Louisiana agency plants artificialreefs

 MONROE, La. — Louisiana fisheries biologist Mike Wood watched in the 1990s as the state's premier trophy bass lake crashed after grass carp denuded the reservoir of vegetation, and by 1998 he decided something had to be done.

 "The lake was harvested before being filled up, so there was no standing timber," the Louisiana Department of Wildlife & Fisheries (DWF) biologist told BASS Times. "When the vegetation was gone, it was just barren, open Atlantic Ocean out there. The fish just scattered and were hard to find.

 "We were really in a fix trying to get some kind of cover in there."

 Wood experimented with various kinds of artificial reefs, creating reefs using wooden pallets, brush, trees and tires.

 None of them were very durable, but Wood soon came up with a solution.
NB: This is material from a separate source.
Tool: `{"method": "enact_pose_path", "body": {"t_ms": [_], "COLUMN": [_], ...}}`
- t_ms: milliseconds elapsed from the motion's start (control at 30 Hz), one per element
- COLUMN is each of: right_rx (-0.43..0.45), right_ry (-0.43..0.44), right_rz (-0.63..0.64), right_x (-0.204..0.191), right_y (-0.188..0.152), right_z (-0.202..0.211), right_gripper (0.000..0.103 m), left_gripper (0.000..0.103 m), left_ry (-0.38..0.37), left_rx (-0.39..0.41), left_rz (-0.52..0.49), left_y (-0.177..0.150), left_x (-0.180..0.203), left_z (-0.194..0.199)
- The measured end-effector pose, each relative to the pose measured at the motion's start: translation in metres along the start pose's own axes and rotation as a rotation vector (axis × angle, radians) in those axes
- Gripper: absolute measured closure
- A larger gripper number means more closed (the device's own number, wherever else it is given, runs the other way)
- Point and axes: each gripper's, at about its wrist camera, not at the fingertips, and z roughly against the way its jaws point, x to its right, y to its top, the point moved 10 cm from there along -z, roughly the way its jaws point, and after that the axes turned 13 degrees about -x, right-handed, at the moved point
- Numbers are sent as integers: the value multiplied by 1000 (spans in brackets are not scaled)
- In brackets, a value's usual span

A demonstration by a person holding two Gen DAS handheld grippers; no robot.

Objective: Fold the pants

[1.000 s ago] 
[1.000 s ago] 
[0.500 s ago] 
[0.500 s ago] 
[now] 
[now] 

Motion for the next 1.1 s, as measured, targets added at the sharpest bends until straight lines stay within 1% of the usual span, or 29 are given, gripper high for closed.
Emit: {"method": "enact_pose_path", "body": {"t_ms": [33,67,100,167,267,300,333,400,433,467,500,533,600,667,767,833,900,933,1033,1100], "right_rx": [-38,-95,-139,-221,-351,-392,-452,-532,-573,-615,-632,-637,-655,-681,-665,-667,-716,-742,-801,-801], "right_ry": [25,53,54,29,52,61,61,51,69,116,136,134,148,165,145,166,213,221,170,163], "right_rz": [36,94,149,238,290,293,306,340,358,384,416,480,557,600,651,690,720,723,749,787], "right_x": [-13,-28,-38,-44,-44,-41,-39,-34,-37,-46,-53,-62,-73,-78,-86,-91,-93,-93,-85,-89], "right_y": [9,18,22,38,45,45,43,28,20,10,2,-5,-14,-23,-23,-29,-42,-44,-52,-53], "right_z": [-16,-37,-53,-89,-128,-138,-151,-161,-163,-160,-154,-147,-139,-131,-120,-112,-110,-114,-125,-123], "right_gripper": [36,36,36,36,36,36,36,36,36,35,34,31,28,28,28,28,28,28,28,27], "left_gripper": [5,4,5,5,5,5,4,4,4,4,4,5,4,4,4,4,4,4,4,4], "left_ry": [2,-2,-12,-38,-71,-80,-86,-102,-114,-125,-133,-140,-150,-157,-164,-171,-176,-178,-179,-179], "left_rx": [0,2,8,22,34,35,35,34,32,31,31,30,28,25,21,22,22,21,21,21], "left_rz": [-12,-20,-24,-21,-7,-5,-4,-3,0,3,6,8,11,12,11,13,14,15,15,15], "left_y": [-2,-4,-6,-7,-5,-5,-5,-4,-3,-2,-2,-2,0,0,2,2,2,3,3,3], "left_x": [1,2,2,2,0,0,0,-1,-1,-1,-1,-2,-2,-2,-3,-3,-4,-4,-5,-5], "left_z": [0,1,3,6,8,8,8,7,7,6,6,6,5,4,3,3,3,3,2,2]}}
 "The Nutrena Feeds Plant in Lacompte (La.) was paying someone to haul off plastic pallets," he explained. "They were perfect: They've got a hole right in the middle, and it's a perfect fit for a 3-inch plastic pipe."

 The result was the development of "trees" formed from the 15-inch by 24-inch pallets spaced along a length of pipe.

 "I've made them as short as 2 feet and as long as 20 feet," Wood said.

 And they are extremely inexpensive, he said. "The pallets are free," Wood explained. "The concrete, PVC, flexible plastic pipe and other material costs about $6 to $9 per structure, depending on how high you make it."

 The resulting artificial reefs have proved to be extremely durable and effective, and the idea has spread to other lakes across the state. Currently, hundreds of the plastic structures litter the bottom of eight lakes, providing structure around which bass and baitfish can congregate.

 "Every fish from the time it hatches is looking up for danger," Wood said. "So they all have a tendency to get under something. These structures allow them to get under the pallets and feel safe."

 The reefs' effectiveness is optimized by grouping the structures. For instance, one of the Caney Lake reefs includes 600 pallets over a one acre area.

 Similar groupings have been used on lakes D'Arbonne, Bruin, Toledo Bend, Cross, CLECO, Sibley, Caney and Clairborne. Each reef is marked with a bright orange buoy so anglers can locate them.

 DWF biologist Ricky Yeldell periodically dives the reefs placed along the Louisiana side of Toledo Bend, and he's found that fish set up shop on them just like they do natural structure.

 "If you go out and put out a dozen, you're going to have three or four that fish love, two or three that are so-so and some that are dead as a hammer," Yeldell said.

 What he's found on his diving trips has prompted him to plan an expansion of the program from the current 17 reefs on Toledo Bend.

 "I plan to put some out that I don't advertise," Yeldell said. "They're just going to be out there doing what they're designed to do: provide cover for bass."

 Wood said reefs also could be established in other lakes, with the priority going to those that have lost structure to age.

 "We have a lot of lakes that just don't have the woody structure anymore," he said. "It's just rotting away."